Problem to solve:
From the data that follows, print exactly the lines starting at the one containing "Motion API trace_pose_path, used" and ending at the one containing "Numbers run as"; include both of them and nothing more.

[Collection entries]
[Start of Attachment]

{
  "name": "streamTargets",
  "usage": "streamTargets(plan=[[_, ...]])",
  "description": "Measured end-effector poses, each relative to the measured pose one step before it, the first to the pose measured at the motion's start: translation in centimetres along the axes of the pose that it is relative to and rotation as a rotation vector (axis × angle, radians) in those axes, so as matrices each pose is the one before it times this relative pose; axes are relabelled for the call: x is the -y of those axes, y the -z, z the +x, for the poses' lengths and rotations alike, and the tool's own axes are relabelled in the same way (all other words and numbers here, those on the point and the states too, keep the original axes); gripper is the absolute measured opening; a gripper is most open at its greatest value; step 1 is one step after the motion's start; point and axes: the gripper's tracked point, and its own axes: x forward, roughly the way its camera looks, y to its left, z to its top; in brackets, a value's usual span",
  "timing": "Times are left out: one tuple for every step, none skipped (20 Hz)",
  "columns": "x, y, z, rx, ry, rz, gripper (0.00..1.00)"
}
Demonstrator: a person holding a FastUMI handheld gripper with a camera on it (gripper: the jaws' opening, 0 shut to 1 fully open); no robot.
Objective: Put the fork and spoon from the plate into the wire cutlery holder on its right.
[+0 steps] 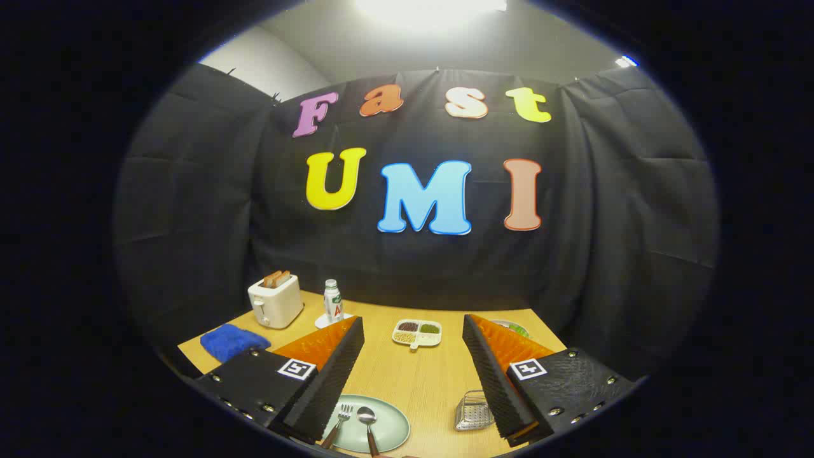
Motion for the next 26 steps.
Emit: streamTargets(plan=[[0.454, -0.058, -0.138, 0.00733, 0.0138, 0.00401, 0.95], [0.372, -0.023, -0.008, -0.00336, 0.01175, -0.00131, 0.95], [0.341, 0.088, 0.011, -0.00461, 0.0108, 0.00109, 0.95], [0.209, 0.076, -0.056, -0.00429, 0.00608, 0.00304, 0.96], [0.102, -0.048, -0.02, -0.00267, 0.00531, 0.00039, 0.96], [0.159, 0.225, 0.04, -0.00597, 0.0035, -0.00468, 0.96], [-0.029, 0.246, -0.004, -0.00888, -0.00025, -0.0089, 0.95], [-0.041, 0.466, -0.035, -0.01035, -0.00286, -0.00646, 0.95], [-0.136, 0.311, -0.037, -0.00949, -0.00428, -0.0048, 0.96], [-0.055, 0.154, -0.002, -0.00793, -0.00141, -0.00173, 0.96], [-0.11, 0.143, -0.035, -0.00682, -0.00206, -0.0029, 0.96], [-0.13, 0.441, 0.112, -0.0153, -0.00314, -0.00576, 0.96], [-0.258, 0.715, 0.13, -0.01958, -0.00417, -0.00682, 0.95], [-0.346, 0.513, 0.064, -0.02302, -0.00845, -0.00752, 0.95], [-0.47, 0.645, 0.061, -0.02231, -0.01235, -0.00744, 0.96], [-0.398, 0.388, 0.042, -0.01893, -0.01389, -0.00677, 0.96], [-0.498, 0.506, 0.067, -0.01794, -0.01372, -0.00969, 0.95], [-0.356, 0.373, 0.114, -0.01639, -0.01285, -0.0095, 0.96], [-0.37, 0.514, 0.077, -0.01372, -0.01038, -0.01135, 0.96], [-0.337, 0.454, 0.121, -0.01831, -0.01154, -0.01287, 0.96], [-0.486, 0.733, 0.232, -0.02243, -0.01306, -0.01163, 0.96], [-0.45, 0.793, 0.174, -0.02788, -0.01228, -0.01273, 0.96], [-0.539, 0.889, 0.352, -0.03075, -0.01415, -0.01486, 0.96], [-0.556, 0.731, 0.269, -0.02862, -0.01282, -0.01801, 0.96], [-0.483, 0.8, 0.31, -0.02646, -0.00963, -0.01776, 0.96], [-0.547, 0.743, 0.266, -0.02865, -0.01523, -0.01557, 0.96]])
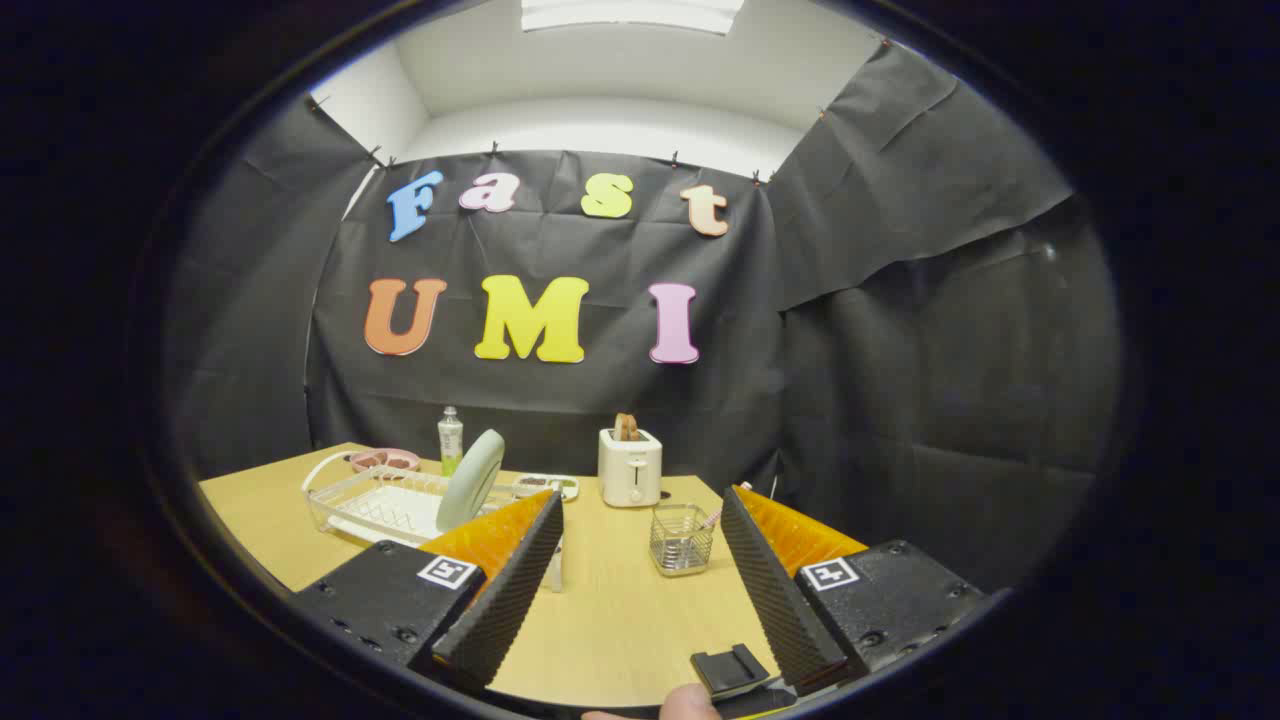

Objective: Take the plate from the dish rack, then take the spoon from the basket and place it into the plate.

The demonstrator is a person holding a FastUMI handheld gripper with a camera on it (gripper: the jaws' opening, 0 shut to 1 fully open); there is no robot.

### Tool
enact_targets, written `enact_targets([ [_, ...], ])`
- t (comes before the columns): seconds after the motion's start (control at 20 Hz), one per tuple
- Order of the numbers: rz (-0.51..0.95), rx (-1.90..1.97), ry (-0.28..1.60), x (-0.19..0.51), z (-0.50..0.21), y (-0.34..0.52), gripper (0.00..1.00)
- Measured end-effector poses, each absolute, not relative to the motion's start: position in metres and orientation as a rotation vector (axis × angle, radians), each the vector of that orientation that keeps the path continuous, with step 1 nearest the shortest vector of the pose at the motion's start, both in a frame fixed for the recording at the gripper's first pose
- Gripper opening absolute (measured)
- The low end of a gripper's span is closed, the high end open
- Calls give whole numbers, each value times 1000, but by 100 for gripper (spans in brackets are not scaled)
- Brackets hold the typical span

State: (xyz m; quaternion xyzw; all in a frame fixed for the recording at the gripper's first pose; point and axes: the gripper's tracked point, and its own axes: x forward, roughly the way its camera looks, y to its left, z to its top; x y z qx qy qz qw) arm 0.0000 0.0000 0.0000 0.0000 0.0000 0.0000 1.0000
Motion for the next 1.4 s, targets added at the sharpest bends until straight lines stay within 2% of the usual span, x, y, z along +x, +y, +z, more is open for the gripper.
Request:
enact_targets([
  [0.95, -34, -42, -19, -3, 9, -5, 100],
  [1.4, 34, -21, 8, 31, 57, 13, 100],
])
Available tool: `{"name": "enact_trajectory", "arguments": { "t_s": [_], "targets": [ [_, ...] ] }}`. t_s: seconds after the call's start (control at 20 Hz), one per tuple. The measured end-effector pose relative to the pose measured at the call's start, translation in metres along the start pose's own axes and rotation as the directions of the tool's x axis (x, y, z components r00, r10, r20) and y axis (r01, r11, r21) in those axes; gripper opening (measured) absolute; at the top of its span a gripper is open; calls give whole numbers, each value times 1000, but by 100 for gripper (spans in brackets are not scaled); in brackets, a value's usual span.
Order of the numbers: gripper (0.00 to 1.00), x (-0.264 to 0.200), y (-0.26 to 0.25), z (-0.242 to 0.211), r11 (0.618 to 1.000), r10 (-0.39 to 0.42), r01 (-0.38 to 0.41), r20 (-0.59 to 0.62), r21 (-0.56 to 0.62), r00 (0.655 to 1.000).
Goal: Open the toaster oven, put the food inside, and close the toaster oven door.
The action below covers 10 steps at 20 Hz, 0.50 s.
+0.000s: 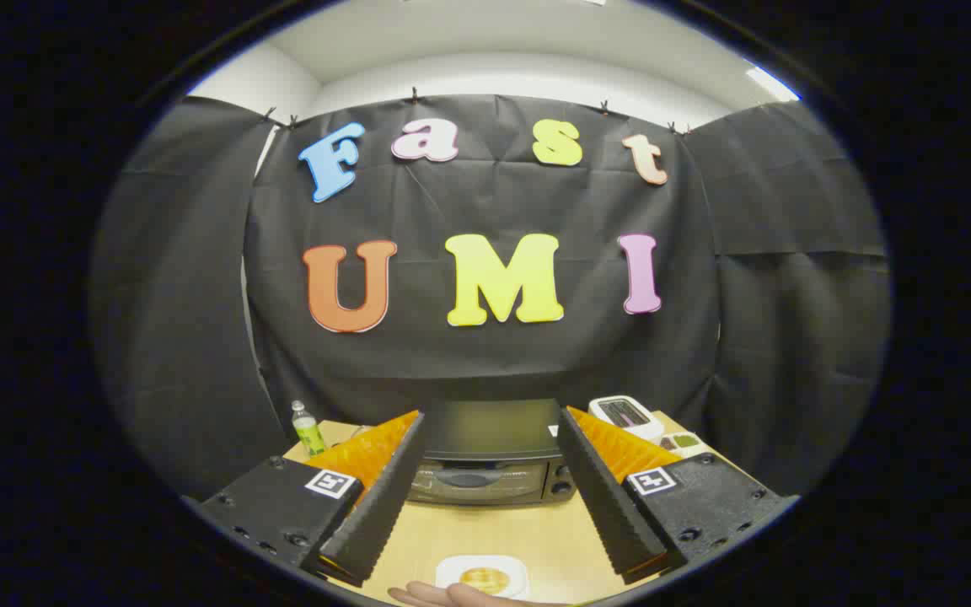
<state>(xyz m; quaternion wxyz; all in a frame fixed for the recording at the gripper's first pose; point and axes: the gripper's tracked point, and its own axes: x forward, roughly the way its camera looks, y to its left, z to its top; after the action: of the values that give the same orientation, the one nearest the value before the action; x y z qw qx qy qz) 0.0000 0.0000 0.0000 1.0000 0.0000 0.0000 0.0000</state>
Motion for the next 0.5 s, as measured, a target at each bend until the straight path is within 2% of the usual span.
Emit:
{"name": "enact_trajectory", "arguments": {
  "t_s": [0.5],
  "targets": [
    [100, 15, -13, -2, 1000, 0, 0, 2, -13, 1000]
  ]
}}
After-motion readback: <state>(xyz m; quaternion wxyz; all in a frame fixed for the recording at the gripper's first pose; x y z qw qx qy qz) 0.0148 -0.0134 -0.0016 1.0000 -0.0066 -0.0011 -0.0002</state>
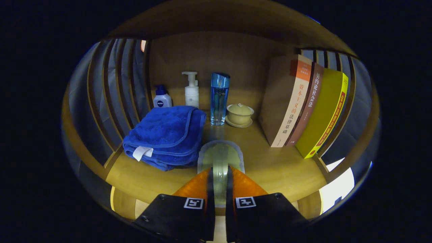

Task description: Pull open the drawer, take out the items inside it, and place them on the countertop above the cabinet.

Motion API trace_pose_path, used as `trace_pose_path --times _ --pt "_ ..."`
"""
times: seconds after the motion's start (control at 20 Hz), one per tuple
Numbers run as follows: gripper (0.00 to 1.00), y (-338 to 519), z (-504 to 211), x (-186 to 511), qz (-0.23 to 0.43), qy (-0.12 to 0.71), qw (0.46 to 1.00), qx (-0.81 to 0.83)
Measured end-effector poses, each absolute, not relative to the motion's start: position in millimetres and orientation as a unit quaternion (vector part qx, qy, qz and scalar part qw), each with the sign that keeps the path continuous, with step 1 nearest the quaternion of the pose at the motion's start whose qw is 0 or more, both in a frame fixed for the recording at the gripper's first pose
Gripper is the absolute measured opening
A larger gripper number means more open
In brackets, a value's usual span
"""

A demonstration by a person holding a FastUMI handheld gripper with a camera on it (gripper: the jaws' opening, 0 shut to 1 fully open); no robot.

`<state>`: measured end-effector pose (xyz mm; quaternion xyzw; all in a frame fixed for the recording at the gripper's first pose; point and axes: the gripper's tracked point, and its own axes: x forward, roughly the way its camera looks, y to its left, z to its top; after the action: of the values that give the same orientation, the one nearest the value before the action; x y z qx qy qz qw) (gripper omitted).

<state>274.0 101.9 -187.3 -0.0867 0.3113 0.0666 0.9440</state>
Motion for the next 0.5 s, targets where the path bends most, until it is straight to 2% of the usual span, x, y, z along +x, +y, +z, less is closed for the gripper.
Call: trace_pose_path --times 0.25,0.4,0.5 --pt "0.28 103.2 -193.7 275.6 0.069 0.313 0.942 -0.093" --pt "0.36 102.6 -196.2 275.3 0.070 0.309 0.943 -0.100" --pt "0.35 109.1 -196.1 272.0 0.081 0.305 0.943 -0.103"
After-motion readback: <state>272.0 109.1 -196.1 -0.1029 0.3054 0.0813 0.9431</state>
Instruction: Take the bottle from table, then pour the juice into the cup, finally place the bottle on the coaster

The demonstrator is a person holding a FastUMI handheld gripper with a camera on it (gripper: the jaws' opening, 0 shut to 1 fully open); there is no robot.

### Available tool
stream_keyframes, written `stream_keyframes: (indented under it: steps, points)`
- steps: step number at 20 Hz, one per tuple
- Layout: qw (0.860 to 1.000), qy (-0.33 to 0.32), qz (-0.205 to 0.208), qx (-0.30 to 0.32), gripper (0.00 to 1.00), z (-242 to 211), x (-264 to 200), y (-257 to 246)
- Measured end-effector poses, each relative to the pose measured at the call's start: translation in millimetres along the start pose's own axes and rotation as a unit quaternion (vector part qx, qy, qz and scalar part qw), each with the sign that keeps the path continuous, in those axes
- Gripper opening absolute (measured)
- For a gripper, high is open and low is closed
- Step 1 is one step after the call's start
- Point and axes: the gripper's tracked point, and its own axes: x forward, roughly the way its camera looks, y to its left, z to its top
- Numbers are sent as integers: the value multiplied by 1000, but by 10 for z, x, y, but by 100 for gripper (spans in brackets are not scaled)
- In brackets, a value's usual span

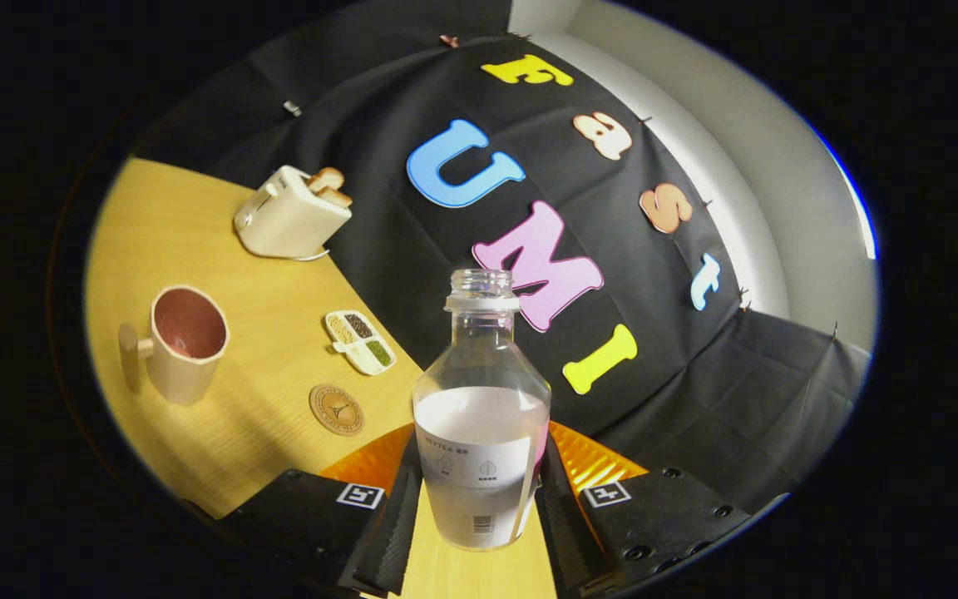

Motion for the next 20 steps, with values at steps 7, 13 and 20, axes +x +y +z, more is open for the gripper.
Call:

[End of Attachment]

Exercise response:
Motion API trace_pose_path, used as `trace_pose_path --times _ --pt "_ ..."`
"""
times: seconds after the motion's start (control at 20 Hz), one per tuple
Numbers run as follows: gripper (0.00 to 1.00), y (-338 to 519), z (-504 to 211), x (-186 to 511), qz (-0.23 to 0.43), qy (-0.12 to 0.71), qw (0.46 to 1.00), qx (-0.81 to 0.83)

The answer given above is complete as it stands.